Clinical efficacy and safety analysis of bronchial artery chemoembolization with drug-loaded microspheres in the treatment of refractory non-small cell lung cancer

Wei Cui1, Suyi Ye2, Yi Deng2, Xiaoming Chen1, Jing Zhang1, Jing Li2,3,(), Rongde Xu1,()   

  1. 1.Department of InterventionalRadiology,Guangdong Provincial People's Hospital (Guangdong Academy of Medical Sciences),Southern Medical University,Guangdong Guangzhou 510080
    2.Department of Pulmonary and Critical Care Medicine,The First People's Hospital of Yunnan Province,Medical School of Kunming University of Science and Technology,Yunnan Kunming 650093,China
    3.Department of Pulmonary and Critical Care Medicine,Guangdong Provincial People's Hospital (Guangdong Academy of Medical Sciences),Southern Medical University,Guangdong Guangzhou 510080
  • Received:2024-07-04 Online:2024-11-25 Published:2024-12-19
  • Contact: Jing Li, Rongde Xu

Abstract:

Objective

To investigate the clinical efficacy and safety of drug-loaded microspheres bronchial artery chemoembolization (D-BACE) in treating refractory non-small cell lung cancer (NSCLC).

Methods

A retrospective analysis was conducted on 17 patients with stage Ⅲ~Ⅳ refractory NSCLC underwent D-BACE combined with systemic treatment (chemotherapy, targeted therapy, immunotherapy)from June 2018 to December 2022. The number of D-BACE treatments, median progression-free survival(PFS), overall survival (OS), disease control rate (DCR), objective response rate (ORR), and safety were recorded.

Results

The median number of D-BACE treatments was 1, ranging from 1 to 7 times.
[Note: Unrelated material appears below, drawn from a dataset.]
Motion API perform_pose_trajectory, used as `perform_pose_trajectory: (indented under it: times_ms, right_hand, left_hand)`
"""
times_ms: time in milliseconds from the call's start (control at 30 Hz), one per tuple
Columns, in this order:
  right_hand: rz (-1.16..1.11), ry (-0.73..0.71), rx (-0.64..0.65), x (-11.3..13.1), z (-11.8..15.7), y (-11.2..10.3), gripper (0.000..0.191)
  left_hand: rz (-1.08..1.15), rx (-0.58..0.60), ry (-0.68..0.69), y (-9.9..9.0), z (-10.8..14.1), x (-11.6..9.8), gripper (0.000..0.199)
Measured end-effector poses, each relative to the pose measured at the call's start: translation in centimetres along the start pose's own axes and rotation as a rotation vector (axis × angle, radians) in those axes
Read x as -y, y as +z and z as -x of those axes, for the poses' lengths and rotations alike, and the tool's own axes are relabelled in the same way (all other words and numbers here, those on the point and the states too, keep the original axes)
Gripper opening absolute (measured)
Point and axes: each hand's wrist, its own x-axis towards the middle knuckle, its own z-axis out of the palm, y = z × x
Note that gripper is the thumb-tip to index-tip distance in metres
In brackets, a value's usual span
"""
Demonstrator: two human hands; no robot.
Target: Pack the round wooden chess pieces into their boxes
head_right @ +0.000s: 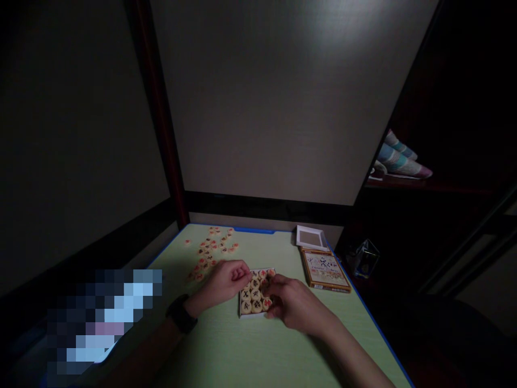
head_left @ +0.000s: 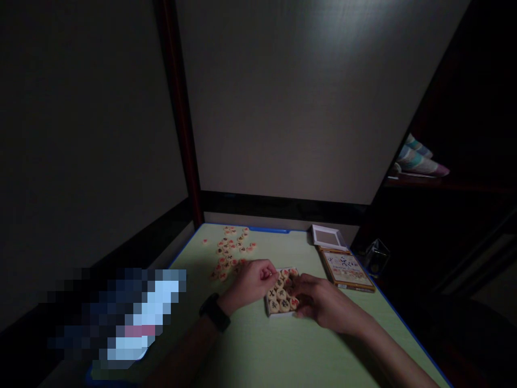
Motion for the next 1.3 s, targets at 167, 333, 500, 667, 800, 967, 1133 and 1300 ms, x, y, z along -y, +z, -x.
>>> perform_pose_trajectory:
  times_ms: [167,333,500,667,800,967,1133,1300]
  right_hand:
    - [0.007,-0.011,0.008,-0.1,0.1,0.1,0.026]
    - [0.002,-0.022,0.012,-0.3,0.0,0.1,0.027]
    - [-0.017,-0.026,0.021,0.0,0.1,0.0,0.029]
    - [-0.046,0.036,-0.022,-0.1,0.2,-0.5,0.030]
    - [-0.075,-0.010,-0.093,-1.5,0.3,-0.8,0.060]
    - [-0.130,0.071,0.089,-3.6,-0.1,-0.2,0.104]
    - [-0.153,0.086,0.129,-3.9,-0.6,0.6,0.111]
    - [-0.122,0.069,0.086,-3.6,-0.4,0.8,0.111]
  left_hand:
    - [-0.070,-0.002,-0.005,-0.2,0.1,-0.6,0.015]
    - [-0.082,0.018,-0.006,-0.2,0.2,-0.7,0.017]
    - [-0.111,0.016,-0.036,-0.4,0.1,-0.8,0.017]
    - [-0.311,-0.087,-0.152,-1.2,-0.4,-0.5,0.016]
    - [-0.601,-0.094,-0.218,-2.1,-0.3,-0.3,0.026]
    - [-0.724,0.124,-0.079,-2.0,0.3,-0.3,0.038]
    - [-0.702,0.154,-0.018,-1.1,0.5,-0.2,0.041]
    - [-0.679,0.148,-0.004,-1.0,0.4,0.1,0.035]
The ORR was 17.6%, and the DCR was 64.7%. The OS was 19.0 months, and the PFS was 9.5 months. No severe complications were observed; mild complications included chest numbness in 5 cases (29.4%), pain in 8 cases (47.0%), and nausea and vomiting in 5 cases (29.4%).

Conclusion

D-BACE combined with systemic treatment can effectively control refractory NSCLC with minor adverse reactions, warranting further exploration and promotion.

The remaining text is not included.